Article Abstract

The biplanar oncoplastic technique case series: a 2-year review

Authors: Alexander J. Kaminsky, Ketan M. Patel, Costanza Cocilovo, Maurice Y. Nahabedian, Reza Miraliakbari


Background: Oncoplastic techniques for breast reconstruction following partial mastectomy are now commonly included in the armamentarium of most reconstructive plastic surgeons. These techniques have been frequently used for women with large breast volume and less frequently used form women with small to moderate breast volume. Most women with smaller breast volumes have been typically considered for mastectomy. As an alternative to mastectomy, the biplanar technique was designed and described as an oncoplastic option. The purpose of this manuscript is to review our 2-year experience using this technique in a series of women with small to moderate breast volume.
Methods: A retrospective review of patients who underwent oncoplastic surgery from 2011-2012 by the senior authors (RM and MYN) was completed. Ten patients were identified that had the biplanar technique involving glandular tissue rearrangement in conjunction with the immediate placement of a submuscular implant or tissue expander. Patient demographics, perioperative details, and post-operative outcomes were evaluated.
Results: The mean age and BMI of the ten patients in the study was 56 years (range, 40-68 years) and 24.1 (range, 20.3-28.6 years) respectively. The mean resection volume was 76.5 g (range, 25-164 g). Eight patients had placement of a permanent implant and two patients had placement of a tissue expander.
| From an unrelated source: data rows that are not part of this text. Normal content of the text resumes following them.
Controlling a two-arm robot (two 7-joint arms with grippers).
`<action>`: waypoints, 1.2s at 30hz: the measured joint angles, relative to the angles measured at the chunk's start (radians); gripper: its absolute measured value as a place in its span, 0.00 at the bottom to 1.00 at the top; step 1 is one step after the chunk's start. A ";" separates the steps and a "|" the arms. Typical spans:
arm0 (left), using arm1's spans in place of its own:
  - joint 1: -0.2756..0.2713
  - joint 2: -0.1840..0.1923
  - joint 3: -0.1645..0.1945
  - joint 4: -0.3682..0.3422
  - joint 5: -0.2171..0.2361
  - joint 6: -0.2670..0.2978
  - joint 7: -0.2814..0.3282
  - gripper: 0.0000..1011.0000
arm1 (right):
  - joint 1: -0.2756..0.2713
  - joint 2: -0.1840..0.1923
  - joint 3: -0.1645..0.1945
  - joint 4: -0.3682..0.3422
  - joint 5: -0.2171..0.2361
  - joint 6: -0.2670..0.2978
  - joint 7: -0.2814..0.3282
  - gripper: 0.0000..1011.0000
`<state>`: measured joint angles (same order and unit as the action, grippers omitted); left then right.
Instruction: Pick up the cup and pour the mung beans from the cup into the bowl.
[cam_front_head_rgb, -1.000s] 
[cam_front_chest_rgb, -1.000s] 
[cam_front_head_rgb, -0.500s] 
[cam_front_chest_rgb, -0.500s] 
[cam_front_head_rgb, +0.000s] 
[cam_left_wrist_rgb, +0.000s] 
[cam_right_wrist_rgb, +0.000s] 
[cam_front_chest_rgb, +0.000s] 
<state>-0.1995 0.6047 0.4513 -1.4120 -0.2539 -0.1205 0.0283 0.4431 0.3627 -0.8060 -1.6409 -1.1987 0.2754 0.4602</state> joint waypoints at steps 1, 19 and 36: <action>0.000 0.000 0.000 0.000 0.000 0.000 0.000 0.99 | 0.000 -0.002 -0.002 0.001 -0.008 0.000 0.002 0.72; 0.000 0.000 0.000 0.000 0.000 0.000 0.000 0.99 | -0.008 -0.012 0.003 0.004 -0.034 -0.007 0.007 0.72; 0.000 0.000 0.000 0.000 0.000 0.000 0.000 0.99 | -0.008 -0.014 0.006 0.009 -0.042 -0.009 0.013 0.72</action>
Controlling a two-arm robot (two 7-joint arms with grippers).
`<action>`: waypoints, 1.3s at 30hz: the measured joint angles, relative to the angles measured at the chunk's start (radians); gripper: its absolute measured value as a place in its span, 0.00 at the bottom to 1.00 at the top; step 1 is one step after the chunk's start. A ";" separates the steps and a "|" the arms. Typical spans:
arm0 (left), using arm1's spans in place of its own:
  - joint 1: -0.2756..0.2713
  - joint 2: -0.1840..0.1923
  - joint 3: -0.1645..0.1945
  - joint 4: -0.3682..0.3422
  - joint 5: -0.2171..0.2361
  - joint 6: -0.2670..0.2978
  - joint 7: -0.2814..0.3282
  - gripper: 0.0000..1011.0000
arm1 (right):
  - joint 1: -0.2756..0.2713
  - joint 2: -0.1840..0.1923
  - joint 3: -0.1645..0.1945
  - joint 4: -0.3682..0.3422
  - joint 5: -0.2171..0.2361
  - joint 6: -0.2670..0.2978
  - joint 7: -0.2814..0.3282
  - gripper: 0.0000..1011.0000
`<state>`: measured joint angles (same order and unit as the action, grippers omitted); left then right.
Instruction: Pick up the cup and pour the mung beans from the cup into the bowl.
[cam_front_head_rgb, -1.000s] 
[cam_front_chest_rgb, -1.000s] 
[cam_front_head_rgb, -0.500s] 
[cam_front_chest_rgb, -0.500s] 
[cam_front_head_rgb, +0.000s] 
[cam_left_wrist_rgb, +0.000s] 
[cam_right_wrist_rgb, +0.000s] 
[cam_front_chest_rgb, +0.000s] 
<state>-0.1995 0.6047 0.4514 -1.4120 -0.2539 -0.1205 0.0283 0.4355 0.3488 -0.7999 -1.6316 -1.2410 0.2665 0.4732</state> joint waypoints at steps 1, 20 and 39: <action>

The average volume of the implanted devices was 138 cc (range, 90-300 cc). In eight patients, a sheet of acellular dermal matrix was used. Immediate biplanar reconstruction was performed in seven patients and a staged-immediate biplanar reconstruction was performed in three patients. Complications included a positive margin on final pathology requiring mastectomy (n=1), infection (n=1), incisional dehiscence following radiation (n=1), and loss of nipple sensation (n=2). Follow-up ranged from 4.5-27 months (mean of 19.5 months)
Conclusions: The biplanar oncoplastic technique may represent a valuable option in women with small to moderate breast volumes that choose to have breast conservation therapy (BCT). This technique has demonstrated success with minimizing contour irregularities and maintaining breast volume. Based on our early experience, patient satisfaction is favorable.